Exercise inputs Start Marker
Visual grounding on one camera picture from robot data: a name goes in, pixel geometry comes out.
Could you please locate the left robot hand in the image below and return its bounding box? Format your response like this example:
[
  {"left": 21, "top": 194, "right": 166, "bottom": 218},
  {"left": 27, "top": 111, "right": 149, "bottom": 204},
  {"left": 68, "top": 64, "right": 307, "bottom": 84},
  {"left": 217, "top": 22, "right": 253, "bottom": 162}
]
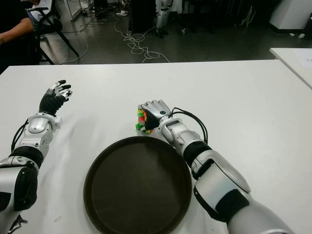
Exercise inputs End Marker
§ **Problem description**
Set down the lines of the records above exactly, apart from the pictures.

§ **Solution to the exercise**
Visual grounding on one camera picture from robot data: a name goes in, pixel geometry comes out.
Could you please locate the left robot hand in the image below and return its bounding box? Format your response like this example:
[
  {"left": 21, "top": 194, "right": 166, "bottom": 218},
  {"left": 27, "top": 111, "right": 149, "bottom": 204},
  {"left": 68, "top": 64, "right": 307, "bottom": 84},
  {"left": 217, "top": 22, "right": 253, "bottom": 162}
]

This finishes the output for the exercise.